17 March 2026, 06:21

1.200 Euro Strafe für "Nazischlampe" – was Beleidigungen vor Gericht kosten können

Cartoon-Gesichter zeigen Frustration mit dem Text "Das ist einige harte germanische Scheiße, in die du dich da reingeritten hast."
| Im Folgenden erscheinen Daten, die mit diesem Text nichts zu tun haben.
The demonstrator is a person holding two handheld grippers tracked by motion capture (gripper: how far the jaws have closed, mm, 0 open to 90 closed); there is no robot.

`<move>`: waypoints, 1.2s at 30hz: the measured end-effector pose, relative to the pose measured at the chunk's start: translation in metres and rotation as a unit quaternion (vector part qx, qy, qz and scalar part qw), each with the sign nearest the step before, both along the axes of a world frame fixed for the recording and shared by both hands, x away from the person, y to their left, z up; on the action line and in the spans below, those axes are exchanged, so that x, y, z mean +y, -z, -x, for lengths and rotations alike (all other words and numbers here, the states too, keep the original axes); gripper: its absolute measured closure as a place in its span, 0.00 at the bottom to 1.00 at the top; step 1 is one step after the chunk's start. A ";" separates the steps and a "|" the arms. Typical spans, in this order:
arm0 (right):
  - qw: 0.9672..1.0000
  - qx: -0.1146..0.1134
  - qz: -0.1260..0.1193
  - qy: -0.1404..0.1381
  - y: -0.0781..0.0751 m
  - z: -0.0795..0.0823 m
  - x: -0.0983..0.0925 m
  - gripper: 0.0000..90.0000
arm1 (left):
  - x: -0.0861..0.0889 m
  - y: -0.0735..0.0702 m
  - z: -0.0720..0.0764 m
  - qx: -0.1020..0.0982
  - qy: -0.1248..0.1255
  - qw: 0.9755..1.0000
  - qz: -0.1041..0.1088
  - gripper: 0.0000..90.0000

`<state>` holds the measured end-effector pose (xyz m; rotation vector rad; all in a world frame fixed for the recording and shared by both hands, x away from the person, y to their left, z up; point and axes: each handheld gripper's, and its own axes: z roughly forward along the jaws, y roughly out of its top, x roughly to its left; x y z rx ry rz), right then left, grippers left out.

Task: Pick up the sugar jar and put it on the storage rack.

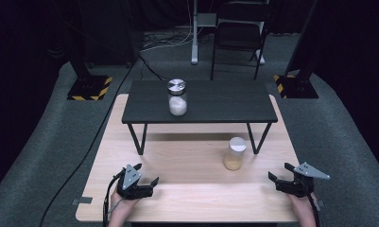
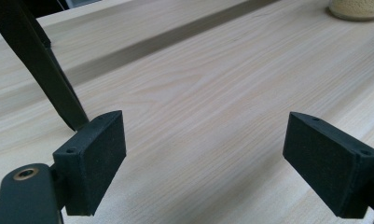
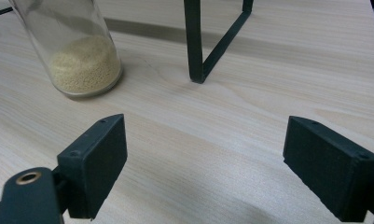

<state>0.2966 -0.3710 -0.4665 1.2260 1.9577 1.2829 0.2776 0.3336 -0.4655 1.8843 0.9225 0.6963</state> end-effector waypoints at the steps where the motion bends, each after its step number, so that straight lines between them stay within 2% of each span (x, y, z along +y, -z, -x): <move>1: 1.000 -0.001 0.000 0.000 0.000 0.000 0.000 0.14 | 0.000 0.000 0.000 0.000 0.000 1.000 0.000 0.15; 36: 1.000 0.001 0.002 -0.002 0.000 -0.001 0.000 0.14 | -0.001 0.000 0.000 0.001 -0.002 1.000 -0.001 0.15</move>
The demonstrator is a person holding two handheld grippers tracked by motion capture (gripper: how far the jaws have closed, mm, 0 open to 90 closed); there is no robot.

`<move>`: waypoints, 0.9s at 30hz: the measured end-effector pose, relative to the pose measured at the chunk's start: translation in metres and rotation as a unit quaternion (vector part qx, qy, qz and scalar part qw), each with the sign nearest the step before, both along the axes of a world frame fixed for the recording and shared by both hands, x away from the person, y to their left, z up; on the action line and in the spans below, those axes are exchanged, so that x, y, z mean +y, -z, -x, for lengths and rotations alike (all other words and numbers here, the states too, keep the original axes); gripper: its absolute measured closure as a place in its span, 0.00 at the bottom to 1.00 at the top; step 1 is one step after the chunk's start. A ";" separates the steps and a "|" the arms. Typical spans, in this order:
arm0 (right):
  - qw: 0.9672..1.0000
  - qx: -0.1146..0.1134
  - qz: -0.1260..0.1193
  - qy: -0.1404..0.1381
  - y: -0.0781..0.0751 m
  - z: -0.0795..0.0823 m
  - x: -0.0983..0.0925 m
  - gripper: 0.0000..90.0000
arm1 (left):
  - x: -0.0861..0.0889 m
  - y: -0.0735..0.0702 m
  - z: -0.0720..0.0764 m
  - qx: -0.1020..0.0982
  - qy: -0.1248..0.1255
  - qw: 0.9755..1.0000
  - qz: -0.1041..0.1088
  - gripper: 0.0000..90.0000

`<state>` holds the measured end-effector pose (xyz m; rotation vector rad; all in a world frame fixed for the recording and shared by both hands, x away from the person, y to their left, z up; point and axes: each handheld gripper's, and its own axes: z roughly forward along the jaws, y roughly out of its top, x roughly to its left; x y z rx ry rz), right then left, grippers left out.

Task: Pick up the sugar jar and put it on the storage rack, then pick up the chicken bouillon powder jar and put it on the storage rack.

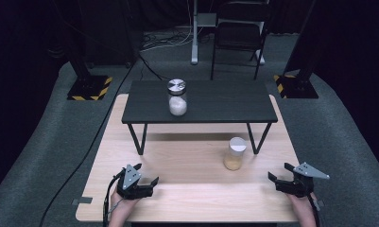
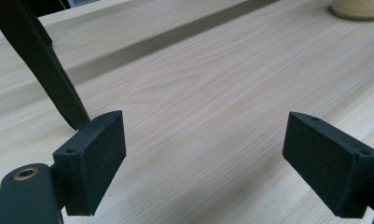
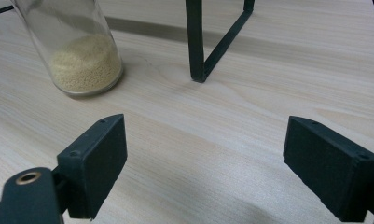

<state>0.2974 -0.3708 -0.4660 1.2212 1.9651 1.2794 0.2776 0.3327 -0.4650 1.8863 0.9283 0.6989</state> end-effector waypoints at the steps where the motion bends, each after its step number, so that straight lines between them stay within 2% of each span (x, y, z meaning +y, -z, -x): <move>1: 1.000 0.000 0.000 0.000 0.000 0.000 0.000 0.14 | 0.000 0.000 0.000 0.000 0.000 1.000 0.000 0.15; 27: 1.000 -0.001 -0.003 -0.002 0.000 0.000 -0.001 0.13 | 0.000 0.001 0.001 -0.002 0.000 1.000 0.002 0.15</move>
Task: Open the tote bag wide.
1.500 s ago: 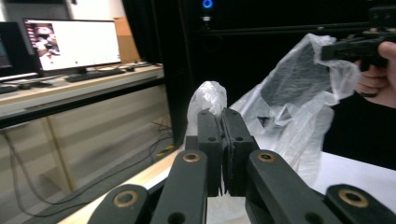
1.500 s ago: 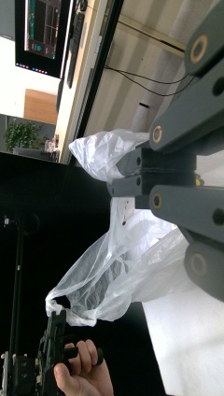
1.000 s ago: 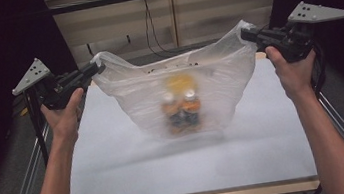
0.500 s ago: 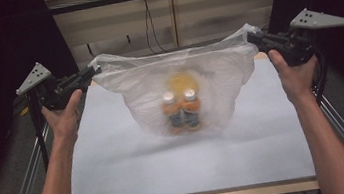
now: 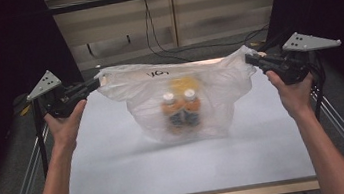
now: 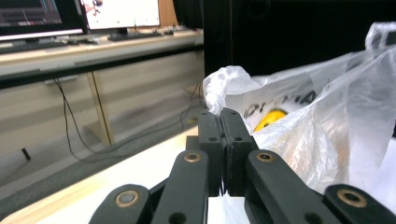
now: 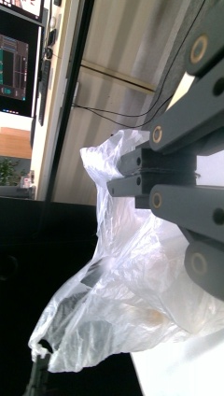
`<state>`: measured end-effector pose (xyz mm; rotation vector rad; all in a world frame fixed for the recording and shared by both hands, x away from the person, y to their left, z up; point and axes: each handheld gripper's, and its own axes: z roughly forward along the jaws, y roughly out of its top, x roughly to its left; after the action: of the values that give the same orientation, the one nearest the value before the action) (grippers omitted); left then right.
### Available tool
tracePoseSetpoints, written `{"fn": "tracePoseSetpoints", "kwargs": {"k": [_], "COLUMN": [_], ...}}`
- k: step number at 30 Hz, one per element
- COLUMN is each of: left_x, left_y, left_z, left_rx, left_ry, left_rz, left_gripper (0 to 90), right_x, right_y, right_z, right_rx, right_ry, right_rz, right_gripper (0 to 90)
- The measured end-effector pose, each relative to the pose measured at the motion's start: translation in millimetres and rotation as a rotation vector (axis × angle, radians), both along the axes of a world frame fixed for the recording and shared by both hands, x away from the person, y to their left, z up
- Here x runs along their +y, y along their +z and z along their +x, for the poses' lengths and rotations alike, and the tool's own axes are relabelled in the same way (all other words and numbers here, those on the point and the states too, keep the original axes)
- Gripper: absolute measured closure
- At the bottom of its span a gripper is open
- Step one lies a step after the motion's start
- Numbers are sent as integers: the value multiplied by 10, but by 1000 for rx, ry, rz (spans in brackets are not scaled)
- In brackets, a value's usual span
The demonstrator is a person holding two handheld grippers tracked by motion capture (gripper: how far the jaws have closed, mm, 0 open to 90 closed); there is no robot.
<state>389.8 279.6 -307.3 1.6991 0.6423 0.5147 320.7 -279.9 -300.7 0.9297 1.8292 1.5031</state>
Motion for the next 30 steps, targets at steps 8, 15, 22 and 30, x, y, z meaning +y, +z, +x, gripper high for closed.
{"fn": "tracePoseSetpoints", "kwargs": {"k": [8,15,22,30], "left_x": [-28,-64,-62,9], "left_y": [-128,-326,-529,-542], "left_z": [-59,-51,-53,-97], "left_rx": [20,64,85,76], "left_ry": [-1,-13,12,48], "left_rz": [24,-18,-1,43], "left_gripper": [888,888,888,887], "right_x": [-7,-79,-68,34], "right_y": [-139,-302,-450,-620], "right_z": [13,-35,-29,-40], "right_rx": [38,60,88,106], "right_ry": [-18,-37,-31,-15], "right_rz": [-17,-17,-42,-67], "right_gripper": [900,900,900,900]}}
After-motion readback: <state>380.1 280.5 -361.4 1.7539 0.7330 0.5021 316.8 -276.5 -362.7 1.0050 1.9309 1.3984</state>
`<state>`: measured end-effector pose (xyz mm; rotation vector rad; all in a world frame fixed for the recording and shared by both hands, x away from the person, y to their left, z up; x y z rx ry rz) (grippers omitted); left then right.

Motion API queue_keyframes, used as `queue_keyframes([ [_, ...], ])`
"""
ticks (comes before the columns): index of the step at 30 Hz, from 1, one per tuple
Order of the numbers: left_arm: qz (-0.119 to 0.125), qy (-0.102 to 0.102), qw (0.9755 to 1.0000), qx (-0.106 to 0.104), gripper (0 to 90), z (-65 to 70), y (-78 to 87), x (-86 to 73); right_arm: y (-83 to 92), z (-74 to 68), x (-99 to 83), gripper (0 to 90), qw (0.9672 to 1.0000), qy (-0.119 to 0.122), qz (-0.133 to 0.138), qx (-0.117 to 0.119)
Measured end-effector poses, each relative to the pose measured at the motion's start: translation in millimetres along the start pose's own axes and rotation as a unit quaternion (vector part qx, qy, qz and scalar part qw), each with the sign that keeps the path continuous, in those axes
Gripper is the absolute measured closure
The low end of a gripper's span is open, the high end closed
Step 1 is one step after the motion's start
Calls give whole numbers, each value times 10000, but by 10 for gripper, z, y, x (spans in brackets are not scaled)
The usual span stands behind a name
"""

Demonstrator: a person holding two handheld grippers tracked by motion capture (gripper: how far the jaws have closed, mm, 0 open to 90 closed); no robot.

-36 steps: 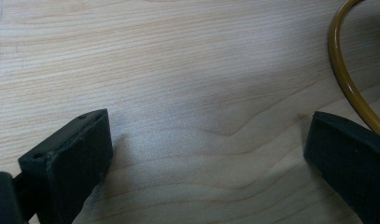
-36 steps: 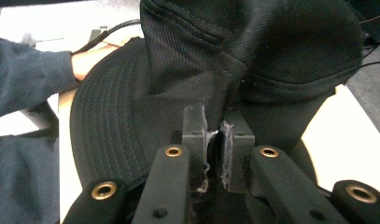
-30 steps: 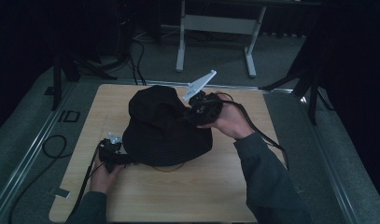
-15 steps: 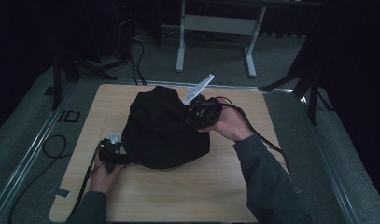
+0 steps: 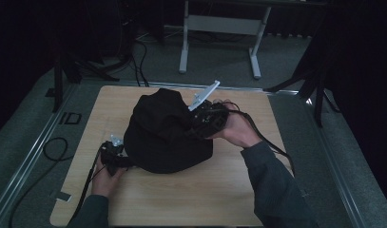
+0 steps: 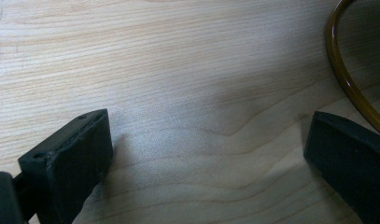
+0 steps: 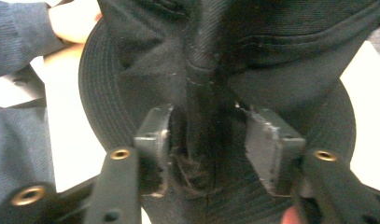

1.200 Euro Strafe für "Nazischlampe" – was Beleidigungen vor Gericht kosten können

Ein deutsches Gericht hat eine Person zu 1.200 Euro Strafe verurteilt, weil sie eine hochrangige AfD-Politikerin als Nazischlampe bezeichnet hatte. Das Urteil unterstreicht die rechtlichen Risiken bestimmter Beleidigungen, während andere – etwa der Vergleich von Politikern mit Tieren oder die abwertende Verwendung von Namen – in einer juristischen Grauzone bleiben. Der Linguist und Jurist Roger "Flaming" Reisertsch, der sich mit Schimpfwörtern befasst, rät mittlerweile dazu, auf klassische Kraftausdrücke zu verzichten und stattdessen kreativere Alternativen zu wählen.

Im Mittelpunkt des Falls stand die Frage, ob Nazischlampe als strafbare Beleidigung einzustufen ist. Die Gerichte diskutierten, ob die Kränkung vom Begriff Nazi, von Schlampe, von der Abkürzung NS oder erst aus der Kombination aller Elemente herrührt. Anders als bei diesem Ausdruck verstoßen Formulierungen wie Du Orban! oder Du blöder Trump! nicht gegen deutsches Recht.

Reisertsch, ein Experte für Malediktologie (die Wissenschaft der Beleidigungen), weist darauf hin, dass viele traditionelle Schimpfwörter mit der Zeit an Schärfe verloren haben. Begriffe wie Dummkopf oder Schurke wirken heute weitaus harmloser. Dennoch kann schon die pauschale Bezeichnung als SPD-Anhänger zu Strafen von bis zu 2.500 Euro führen.

Vergleiche mit Tieren ziehen häufig juristische Konsequenzen nach sich – bedingt durch ihre historische Brisanz. Gemüse und Obst sind dagegen meist unproblematisch, mit einer Ausnahme: Die Pflaume wurde von Gerichten als potenziell ehrverletzend eingestuft. In seinem jüngsten Buch listet Reisertsch über tausend politikerbezogene Schimpfwörter auf und schlägt diese als sicherere Alternativen vor, um Klagen zu vermeiden. Seine Arbeit ist online einsehbar, auch wenn die Angaben von unabhängiger Seite nicht überprüft wurden.

Die 1.200-Euro-Strafe für Nazischlampe zeigt, wie deutsche Gerichte Beleidigungen im Einzelfall bewerten. Während manche Äußerungen sanktioniert werden, bleiben andere – wie spöttische Namensbezüge oder Fruchtvergleiche – oft ohne Folgen. Reisertschs Forschung legt nahe, dass eine angepasste Sprachwahl helfen könnte, rechtliche Konsequenzen zu umgehen. Doch die Grenzen dessen, was sagbar ist, bleiben fließend.